Benjamin Shurtleff (September 7, 1821 – December 21, 1911) was a pioneer physician in California, and later a politician in that state.

He was Born September 7, 1821 in Carver, Massachusetts to Charles Shurtleff and Hannah Shaw, Shurtleff and was educated in the public schools until the age of fifteen, and then at Pierce Academy, where he began teaching at age nineteen. He studied medicine with his brother, Dr. G.A. Shurtleff, and with Dr. Elisha Huntington, of Lowell, Massachusetts, and attended Fremont Medical School of Boston, and was taught by Dr. Oliver Wendell Holmes, Sr. Shurtleff graduated from the medical department of Harvard University in 1848.

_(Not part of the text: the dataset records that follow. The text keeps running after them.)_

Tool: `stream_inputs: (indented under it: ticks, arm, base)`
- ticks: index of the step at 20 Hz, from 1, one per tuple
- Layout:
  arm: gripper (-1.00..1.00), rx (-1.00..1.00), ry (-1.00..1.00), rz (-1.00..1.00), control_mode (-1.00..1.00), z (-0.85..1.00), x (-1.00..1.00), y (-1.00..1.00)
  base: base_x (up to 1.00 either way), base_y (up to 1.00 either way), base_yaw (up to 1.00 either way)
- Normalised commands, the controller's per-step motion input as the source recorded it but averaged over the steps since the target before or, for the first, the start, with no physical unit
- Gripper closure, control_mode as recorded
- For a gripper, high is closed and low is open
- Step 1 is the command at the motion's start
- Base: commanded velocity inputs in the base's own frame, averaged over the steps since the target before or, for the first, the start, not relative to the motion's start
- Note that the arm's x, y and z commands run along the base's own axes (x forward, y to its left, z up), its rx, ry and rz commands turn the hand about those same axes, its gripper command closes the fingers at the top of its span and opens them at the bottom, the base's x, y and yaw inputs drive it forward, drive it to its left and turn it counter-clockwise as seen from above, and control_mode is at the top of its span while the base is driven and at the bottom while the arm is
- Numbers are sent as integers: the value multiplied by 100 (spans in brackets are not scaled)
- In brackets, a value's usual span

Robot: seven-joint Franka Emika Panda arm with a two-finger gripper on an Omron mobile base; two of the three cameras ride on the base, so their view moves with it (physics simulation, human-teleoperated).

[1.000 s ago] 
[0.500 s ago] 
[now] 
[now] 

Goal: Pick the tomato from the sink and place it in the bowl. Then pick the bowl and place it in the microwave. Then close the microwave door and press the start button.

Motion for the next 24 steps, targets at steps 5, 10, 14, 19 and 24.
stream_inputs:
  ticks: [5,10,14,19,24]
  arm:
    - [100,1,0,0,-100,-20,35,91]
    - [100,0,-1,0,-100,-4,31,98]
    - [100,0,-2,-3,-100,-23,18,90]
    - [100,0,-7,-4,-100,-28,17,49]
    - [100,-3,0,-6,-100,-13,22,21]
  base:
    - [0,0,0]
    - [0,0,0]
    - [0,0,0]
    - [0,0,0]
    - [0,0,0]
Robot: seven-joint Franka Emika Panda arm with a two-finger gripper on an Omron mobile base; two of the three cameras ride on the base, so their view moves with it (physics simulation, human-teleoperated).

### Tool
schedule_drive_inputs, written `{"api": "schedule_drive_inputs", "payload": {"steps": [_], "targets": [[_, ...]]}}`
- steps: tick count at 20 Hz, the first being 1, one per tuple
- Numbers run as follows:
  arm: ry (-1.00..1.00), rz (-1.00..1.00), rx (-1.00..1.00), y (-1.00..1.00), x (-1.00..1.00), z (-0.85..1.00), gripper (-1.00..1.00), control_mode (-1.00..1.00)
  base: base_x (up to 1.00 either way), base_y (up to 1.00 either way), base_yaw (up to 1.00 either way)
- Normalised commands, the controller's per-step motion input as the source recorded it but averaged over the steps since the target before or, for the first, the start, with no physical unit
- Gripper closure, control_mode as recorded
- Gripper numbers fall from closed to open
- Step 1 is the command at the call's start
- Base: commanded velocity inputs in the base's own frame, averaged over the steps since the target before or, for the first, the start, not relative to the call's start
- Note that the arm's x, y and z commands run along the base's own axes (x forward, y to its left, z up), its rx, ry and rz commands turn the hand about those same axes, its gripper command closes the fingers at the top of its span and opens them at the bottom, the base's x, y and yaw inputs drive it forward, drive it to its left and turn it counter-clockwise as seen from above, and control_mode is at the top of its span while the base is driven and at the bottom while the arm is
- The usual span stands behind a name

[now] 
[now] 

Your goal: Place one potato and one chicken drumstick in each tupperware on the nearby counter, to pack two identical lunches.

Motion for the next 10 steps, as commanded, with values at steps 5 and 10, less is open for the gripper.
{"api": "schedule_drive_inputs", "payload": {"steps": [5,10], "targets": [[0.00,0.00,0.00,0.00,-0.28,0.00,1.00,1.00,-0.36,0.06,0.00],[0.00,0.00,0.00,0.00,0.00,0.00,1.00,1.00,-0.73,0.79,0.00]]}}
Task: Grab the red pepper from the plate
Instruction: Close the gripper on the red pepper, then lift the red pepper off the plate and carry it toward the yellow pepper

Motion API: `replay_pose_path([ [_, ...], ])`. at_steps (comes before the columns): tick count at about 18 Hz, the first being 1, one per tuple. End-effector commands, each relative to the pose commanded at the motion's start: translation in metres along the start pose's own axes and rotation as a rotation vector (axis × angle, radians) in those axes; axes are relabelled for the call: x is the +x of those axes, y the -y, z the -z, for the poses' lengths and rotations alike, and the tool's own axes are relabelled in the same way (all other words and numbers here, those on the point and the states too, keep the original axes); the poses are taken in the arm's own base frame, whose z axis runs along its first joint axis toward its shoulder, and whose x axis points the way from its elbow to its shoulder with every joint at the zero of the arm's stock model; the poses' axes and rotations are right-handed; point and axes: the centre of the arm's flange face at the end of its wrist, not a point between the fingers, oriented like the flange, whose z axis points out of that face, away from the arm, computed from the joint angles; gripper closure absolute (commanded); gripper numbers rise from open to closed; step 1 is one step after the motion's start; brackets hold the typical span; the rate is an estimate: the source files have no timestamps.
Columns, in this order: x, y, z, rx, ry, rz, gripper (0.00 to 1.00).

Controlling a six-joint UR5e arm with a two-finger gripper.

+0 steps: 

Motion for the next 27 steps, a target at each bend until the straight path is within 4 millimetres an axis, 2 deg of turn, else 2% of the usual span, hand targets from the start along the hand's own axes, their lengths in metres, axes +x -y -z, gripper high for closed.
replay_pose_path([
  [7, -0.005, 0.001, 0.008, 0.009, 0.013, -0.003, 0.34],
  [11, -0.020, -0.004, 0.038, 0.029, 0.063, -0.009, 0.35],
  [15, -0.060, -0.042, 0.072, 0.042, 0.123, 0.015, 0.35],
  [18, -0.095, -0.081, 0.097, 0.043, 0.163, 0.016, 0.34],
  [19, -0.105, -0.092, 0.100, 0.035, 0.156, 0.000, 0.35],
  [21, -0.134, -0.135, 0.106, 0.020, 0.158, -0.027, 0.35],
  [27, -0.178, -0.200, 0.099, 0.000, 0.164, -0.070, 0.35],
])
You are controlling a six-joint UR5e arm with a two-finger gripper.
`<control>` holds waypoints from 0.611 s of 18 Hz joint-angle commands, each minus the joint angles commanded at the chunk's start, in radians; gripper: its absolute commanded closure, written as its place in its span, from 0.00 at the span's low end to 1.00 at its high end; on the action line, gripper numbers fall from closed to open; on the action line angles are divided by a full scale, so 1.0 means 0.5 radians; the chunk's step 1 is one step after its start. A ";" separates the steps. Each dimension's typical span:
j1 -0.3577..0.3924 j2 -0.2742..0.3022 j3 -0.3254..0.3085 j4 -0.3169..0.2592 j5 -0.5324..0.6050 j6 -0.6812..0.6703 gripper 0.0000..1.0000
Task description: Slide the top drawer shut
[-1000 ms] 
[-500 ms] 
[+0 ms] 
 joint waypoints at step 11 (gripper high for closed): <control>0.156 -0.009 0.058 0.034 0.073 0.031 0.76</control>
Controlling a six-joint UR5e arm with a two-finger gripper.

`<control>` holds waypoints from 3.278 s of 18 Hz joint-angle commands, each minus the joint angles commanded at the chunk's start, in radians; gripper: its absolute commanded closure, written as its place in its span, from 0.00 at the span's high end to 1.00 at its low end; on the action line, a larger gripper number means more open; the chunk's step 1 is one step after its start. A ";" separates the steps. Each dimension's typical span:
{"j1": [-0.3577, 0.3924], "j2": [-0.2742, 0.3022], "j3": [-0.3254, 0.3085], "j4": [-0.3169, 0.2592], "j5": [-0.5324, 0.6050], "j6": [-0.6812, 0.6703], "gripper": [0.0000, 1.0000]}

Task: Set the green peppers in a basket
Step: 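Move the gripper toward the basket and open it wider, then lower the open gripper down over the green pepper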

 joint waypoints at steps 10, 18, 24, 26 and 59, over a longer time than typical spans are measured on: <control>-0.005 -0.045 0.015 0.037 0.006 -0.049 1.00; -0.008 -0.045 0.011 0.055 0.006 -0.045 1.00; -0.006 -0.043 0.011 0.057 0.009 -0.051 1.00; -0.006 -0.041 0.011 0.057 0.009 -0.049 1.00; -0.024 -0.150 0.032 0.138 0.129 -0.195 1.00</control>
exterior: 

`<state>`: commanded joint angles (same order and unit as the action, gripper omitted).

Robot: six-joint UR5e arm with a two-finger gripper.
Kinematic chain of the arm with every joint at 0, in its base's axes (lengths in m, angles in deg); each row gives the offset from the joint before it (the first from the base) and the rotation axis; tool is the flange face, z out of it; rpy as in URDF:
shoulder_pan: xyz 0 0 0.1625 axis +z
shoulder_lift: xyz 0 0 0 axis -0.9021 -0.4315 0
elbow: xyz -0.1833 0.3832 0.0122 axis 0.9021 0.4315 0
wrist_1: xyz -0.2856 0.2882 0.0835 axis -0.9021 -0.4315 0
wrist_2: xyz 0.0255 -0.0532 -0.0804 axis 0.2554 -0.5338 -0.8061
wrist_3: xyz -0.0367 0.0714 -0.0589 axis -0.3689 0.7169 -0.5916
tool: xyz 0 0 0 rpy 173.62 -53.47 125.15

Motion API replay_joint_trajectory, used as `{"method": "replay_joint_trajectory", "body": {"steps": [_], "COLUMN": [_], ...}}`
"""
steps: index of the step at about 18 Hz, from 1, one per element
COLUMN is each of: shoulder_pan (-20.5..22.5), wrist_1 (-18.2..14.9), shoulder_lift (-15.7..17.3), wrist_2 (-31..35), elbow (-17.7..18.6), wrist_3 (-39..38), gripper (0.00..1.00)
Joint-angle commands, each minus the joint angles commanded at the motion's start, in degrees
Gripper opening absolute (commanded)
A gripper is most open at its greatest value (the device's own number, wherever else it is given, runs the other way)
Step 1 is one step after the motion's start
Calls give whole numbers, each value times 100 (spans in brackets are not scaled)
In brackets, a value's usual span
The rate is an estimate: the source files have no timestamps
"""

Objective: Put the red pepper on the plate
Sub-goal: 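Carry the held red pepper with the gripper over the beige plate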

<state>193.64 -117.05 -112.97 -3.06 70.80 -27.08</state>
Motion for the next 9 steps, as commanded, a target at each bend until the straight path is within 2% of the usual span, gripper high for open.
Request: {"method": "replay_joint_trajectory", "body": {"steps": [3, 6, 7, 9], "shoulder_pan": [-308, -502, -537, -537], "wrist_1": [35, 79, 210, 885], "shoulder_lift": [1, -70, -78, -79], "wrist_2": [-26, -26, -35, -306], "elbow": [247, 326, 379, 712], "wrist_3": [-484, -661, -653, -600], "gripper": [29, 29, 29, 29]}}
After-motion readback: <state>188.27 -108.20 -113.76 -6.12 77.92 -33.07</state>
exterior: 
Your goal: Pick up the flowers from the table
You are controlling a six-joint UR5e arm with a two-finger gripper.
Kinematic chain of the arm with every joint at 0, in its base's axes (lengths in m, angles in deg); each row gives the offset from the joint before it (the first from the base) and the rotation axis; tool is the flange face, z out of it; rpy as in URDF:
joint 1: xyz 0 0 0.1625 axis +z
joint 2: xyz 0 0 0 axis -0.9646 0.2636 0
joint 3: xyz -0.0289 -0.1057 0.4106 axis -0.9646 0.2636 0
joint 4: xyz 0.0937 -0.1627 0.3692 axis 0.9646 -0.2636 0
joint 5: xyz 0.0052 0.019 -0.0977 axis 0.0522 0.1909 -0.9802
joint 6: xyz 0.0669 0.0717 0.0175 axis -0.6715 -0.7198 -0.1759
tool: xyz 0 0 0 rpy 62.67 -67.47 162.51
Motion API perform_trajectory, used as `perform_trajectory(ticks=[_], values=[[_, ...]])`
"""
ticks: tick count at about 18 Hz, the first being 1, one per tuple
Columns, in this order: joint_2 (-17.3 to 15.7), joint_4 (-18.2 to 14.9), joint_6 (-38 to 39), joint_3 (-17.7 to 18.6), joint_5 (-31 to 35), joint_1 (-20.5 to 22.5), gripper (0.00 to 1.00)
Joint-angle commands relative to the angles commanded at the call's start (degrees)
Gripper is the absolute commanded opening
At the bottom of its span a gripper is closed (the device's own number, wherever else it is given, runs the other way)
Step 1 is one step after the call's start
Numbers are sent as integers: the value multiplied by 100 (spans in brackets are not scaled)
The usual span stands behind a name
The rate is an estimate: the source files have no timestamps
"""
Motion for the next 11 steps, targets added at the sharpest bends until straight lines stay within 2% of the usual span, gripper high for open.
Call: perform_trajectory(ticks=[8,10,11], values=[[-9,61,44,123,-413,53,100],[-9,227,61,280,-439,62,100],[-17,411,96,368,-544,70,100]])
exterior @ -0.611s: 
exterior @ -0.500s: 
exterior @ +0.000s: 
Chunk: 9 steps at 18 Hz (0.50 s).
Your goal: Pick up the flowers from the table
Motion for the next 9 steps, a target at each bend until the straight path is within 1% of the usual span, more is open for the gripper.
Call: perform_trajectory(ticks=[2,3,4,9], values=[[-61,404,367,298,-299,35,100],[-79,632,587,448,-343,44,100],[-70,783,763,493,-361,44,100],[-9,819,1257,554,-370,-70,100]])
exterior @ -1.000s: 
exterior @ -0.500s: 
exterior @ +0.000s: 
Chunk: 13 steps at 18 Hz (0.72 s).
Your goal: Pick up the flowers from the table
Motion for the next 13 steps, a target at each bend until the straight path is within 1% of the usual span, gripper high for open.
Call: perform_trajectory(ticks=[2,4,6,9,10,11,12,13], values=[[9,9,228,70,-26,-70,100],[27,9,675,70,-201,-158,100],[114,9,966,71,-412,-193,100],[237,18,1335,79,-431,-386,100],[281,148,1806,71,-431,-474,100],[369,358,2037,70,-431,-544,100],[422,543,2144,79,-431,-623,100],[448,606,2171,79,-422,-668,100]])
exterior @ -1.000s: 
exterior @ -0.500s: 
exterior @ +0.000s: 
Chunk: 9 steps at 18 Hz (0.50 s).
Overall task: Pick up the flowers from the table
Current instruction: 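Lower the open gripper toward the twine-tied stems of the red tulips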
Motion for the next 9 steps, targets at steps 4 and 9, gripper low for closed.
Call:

In 1849 he traveled to California by sea, passing through the Strait of Magellan. He settled in Shasta County, where in addition to practicing medicine, he engaged in mining and owned a drug store. He was elected as the first treasurer of Shasta County, and in 1860 was elected as a state senator from that county.

In 1874, he moved to Napa, California, where he served as director of the Napa State Hospital for nineteen years, and served for many years as mayor of Napa. He was a member of the California constitutional convention of 1879.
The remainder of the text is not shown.